Arun Tejasvi Chaganty about articles blog thoughts research

Mergesort. Dissected.

Note: All code in this under the WTFPL1. Except possibly for Stepane Delcroix’s adapted code, which is under the MIT/X11 license

Very recently, I decided to spend some time coding those standard algorithms that every programmer should know, but I am woefully ignorant of. The plan was to do an algorithm a day. Unfortunately, yesterday night, I started on the Merge sort algorithm, and I found some ancient bash script I wrote to profile and graph the running time of some other sorts (i.e. the bubble sort). Which led to me spending precious time playing around with gnuplot and various program parameters. Expect graphs. Lots of them.

Some background: I’ve lately developed a foreboding sense of being a ‘code monkey’. While I know how to create a UI using GTK+ (and wx), and how to link up stuff using DBus, I still don’t know a fig about QuickSort (which is next on my list). Being a CS student, this is in my view a crime. So I pulled out the big ’ol Cormen, Rivest, et al.2 and started to peruse it (btw, I still haven’t done my algos class). It took me very little time to get a basic implementation of the merge sort ready.

I was about to get back to my GSoC work 3, when I remembered I had written a bash script I wrote some time last November in my introductory CS lab session (of my own volition). At the time, having already programmed for a while, I managed to complete all my lab sessions very quickly, and wasted my time in the lab doing non-sensical things to my C programs, this being one of them (I still fondly remember a CS lab teaching assistant telling me about heap sort. Unfortunately, I didn’t get it at the time). Nonetheless, I was surprised when I found this script, since I honestly don’t know that much scripting now.

#!/bin/bash 
# Compile over different optimizations 
for i in `seq 0 3`; do 
  make CFLAGS="-g -O$i" LDFLAGS="-pg"; 
  echo "#mainO$i SORT DATA" > mainO$i.dat; 
  echo "#No. of elements     Time taken (ms)" >> mainO$i.dat; 
  for j in `seq 1000 1000 50000`; do 
    ./main $j; 
    gprof -b -a main > mainO$i.prof; 
    t=$(awk '/sort/ {print $2}' mainO$i.prof | head -n 1); 
    echo "$j        $t" >> mainO$i.dat; 
    echo "$j        $t"; 
  done 
  echo "mainO$j"; 
  make clean; 
done 
gnuplot tmpl.p;

The script has been subtly modified to make it more robust and cleaner.

Modifying the script required me to go over all of those bash basics I keep forgetting, and then doing the same for gnuplot. I initially made the merge sort work only for arrays of size 2n, and had a some minor complications extending it to an arbitrary sized array. I don’t know about the optimality of my method, but I essentially split every array into two parts, one that’s 2n sized, it’s remainder, recursively. This ends when the size of the array is 1, which happens always. So I needed a method to find the nearest power of 2.

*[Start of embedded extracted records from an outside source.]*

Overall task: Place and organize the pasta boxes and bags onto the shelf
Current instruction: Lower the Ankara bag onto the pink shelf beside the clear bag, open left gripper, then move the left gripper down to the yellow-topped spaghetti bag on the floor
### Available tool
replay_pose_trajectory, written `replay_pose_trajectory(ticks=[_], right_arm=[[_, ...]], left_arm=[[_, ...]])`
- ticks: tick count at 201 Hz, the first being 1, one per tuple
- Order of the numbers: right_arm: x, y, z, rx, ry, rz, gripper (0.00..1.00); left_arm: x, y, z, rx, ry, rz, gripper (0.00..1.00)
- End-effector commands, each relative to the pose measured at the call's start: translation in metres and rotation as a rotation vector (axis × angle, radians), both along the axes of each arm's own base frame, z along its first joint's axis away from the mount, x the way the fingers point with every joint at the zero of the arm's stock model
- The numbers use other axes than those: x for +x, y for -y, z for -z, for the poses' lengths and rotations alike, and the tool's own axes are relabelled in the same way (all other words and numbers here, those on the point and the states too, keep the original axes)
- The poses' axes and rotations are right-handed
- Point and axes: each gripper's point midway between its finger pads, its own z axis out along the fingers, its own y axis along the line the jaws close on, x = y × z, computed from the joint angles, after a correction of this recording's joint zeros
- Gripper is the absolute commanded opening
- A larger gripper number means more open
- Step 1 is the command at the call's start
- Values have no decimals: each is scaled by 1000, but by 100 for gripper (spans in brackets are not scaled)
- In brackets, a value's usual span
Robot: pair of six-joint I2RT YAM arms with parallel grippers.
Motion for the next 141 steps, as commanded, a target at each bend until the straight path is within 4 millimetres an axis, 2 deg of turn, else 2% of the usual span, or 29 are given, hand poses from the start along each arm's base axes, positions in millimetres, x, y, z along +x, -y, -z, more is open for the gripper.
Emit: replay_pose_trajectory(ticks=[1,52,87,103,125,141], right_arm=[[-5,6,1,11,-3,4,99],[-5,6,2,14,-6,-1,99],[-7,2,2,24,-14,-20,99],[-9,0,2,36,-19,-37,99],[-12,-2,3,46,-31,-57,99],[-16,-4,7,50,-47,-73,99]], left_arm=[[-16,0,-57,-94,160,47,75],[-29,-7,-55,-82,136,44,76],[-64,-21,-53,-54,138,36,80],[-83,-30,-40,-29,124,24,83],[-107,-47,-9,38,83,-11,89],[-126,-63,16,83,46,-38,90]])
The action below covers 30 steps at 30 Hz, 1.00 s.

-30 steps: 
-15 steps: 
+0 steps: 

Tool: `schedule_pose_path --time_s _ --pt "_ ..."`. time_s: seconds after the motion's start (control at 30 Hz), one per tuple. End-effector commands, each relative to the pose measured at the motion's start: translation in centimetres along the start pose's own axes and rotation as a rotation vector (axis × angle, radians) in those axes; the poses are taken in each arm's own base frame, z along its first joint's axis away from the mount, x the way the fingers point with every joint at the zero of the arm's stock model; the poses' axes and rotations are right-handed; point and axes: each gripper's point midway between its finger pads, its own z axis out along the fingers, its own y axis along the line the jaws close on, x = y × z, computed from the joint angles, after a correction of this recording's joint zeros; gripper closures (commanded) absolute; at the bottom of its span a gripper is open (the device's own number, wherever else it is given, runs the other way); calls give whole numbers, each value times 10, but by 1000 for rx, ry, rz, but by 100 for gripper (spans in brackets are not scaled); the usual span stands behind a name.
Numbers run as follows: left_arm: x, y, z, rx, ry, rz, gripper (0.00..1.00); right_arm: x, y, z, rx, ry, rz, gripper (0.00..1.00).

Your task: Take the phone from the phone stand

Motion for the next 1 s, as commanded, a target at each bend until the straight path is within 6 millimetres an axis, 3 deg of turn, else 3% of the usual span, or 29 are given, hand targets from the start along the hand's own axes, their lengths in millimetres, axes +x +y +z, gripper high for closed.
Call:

Luckily, Jeffery Steadfast had already written something about this4. When I first read it, I made some absolutely baseless and stupid comment about how his method works (Method #2 that is). It’s far simpler than I thought. To redeem myself however, I figured out how the very efficient method suggested by Stephane Delcroix works (Method #4). It is by far the most beautiful code snippet I’ve seen, doing a sort of a binary search for the top most bit set. Here is the code:

long nearest_pow (long num) 
{ 
  long i, j; 
  (i = num & 0xFFFF0000) || (i = num); 
  (j = i & 0xFF00FF00) || (j = i); 
  (i = j & 0xF0F0F0F0) || (i = j); 
  (j = i & 0xCCCCCCCC) || (j = i); 
  (i = j & 0xAAAAAAAA) || (i = j); 
  return i; 
}

There are 4 bytes to an int, so 8 hex numbers. Each step divides the into into 2. For example in the first step, it checks if there exists a bit set in the first 2 bytes (4 hex numbers), using & FFFF0000. If so, the last 2 bytes are set to 0. In the other case, the first 2 bytes are anyway 0. Now, you only need to focus on 2 bytes. The mask & FF00FF00 works on both the upper 2 bytes and the lower two bytes at the same time. In effect, you’re applying the mask FF00 on the 2 bytes filtered from the first step. This continues to next step as well, with F0F0F0F0 being F0 in for the single byte you’ve filtered (remember, F is 1/2 a byte long). A in binary is 11001100, and C is 10101010. So at the last step, the uppermost bit survives, and all the lower ones are set to 0. And that’s the nearest power of two (on the lower end).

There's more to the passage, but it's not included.